Las inversiones de las mineras y las petroleras canadienses en Colombia el año pasado alcanzaron los diez mil millones de dólares. Muchas de estas empresas operan en pueblos y zonas donde se ha recrudecido la violencia contra líderes sociales, mujeres y jóvenes en estos últimos meses.
En 2021, la organización Somos Defensores registró 996 agresiones contra líderes sociales y defensores de derechos humanos. Integrantes de juntas de acción comunal, líderes y lideresas indígenas, ambientalistas, hombres y mujeres han sido estigmatizados, víctimas de asesinatos, atentados, amenazas, desapariciones forzadas y detenciones arbitrarias. En 2022 fueron más de 200 asesinados, la cifra más alta desde 2010.

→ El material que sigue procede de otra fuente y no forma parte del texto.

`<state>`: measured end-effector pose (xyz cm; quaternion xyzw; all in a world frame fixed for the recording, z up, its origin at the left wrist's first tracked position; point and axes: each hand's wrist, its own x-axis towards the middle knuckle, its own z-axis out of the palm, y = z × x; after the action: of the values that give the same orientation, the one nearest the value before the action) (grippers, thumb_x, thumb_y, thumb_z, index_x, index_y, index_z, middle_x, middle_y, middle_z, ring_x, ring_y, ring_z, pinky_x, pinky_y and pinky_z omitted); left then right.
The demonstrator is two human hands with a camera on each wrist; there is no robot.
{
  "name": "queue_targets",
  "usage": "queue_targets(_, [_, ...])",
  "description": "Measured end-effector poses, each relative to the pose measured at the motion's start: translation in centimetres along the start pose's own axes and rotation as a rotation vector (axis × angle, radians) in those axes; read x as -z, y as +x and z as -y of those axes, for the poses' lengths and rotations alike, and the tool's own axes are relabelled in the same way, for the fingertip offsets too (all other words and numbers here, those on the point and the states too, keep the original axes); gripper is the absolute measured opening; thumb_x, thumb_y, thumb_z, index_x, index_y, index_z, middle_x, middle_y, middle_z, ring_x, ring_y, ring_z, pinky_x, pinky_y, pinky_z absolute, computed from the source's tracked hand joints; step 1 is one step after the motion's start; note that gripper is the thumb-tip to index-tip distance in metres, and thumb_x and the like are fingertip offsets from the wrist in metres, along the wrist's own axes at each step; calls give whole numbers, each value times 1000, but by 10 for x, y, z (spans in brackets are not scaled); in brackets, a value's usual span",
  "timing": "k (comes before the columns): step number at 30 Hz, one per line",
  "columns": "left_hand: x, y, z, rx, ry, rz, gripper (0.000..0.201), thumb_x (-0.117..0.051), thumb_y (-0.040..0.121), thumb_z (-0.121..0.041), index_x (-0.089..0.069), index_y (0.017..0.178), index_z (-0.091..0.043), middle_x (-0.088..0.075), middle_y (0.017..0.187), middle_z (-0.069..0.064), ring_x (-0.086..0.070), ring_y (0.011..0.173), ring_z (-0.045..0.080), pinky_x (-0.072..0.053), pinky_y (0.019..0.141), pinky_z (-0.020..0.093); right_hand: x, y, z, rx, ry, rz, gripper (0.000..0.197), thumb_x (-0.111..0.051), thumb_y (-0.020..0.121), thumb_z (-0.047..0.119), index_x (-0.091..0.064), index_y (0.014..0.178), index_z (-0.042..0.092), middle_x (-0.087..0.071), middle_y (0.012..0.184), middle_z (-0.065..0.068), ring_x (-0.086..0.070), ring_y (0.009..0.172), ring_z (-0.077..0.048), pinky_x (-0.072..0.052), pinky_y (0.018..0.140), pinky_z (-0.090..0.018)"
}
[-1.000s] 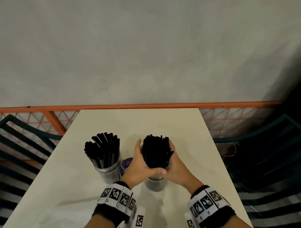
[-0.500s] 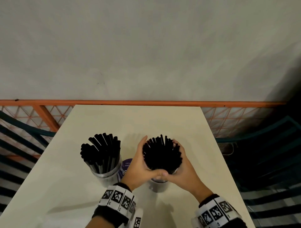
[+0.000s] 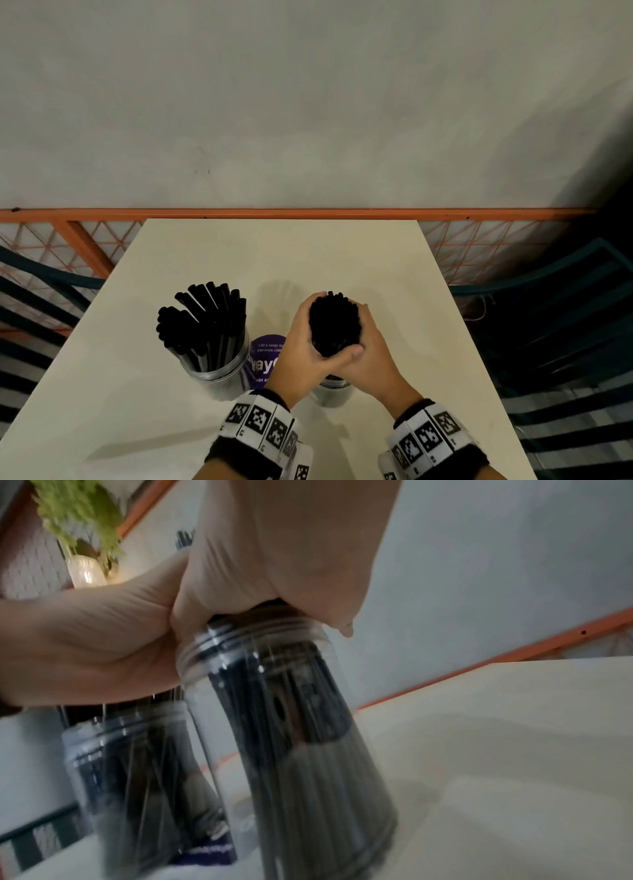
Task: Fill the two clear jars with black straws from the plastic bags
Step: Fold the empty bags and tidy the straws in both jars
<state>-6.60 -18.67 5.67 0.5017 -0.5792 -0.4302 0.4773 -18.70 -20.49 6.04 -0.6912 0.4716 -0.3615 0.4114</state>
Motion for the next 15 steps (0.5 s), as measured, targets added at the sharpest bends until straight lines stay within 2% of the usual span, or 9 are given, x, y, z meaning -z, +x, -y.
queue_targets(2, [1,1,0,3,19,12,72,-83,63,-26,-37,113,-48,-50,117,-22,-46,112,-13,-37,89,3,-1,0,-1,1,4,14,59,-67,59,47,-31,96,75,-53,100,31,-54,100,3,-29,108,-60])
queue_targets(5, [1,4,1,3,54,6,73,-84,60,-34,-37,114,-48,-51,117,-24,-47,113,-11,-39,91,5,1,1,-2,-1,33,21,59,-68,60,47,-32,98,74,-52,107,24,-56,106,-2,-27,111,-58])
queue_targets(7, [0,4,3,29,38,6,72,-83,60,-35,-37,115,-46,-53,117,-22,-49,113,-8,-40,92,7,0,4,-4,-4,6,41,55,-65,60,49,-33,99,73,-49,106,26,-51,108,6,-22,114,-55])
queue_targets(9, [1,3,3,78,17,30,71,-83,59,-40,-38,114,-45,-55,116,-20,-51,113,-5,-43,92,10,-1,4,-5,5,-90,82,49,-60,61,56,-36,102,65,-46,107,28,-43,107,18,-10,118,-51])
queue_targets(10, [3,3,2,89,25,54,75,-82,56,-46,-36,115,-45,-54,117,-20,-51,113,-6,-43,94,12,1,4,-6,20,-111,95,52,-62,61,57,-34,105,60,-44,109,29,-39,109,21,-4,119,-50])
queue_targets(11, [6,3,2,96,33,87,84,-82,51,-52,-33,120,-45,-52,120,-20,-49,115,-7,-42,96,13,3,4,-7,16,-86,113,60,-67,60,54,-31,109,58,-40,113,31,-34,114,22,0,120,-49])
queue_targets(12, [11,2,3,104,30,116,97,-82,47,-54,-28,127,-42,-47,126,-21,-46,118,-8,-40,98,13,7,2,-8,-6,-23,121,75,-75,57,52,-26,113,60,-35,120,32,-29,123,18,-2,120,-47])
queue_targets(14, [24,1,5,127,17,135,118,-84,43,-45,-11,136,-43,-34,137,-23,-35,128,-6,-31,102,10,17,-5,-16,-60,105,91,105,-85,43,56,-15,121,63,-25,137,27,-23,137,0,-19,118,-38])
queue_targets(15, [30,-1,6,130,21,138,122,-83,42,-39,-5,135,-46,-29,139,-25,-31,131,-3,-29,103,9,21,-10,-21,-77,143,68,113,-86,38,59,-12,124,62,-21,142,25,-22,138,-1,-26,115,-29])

Si es cierto, como suelen afirmar muchos analistas, que el mapa de esta violencia corresponde en gran medida con los grandes enclaves de cultivos ilícitos en el país, también es cierto que en casi todos hay presencia de grandes empresas extractivas de mi país y de otros. Hay mineras canadienses en el Nordeste Antioqueño y el Bajo Cauca, en el sur de Córdoba, en Nariño y Chocó. Hay petroleras en Arauca, el Bajo Putumayo y Caquetá. Todos lugares de masacres recientes y de amenazas y agresiones constantes contra líderes y lideresas sociales. De hecho, en tantos pueblos, hoy de luto, se encuentran empresas extranjeras (canadienses, chinas, inglesas, sudafricanas, estadounidenses).
Sin excepción, han endosado instrumentos internacionales de derechos humanos y se han comprometido a guiarse por los principios rectores sobre las empresas y los derechos humanos de Naciones Unidas. Pero dicho esto, ¿cuántas han tomado una posición inequívoca frente a esa violencia o frente a las decenas de comunidades aisladas y confinadas por el miedo y el terror, muchas de ellas en zonas donde exploran y operan?
Como muestra de su responsabilidad corporativa social, suelen enumerar las inversiones que hacen en microproyectos, becas y donaciones a diferentes causas. No obstante, el verdadero compromiso a favor de las comunidades no se mide solo en dólares. Es tiempo de dejar de pensar en facturas y gastos y hacerse al lado de las comunidades.
Por las influencias que mueven y el gran peso económico y político que tienen en las regiones será muy difícil consolidar un plan de desarrollo sostenible sin la vinculación explícita de esas empresas a la letra y al espíritu de la política de paz total.
Más allá de las simples formalidades, es hora de que se pronuncien públicamente y sin ambigüedades a favor de la paz, y empiecen a contribuir de verdad al proceso en las regiones donde operan. Lo deben al país y el país se lo debe exigir.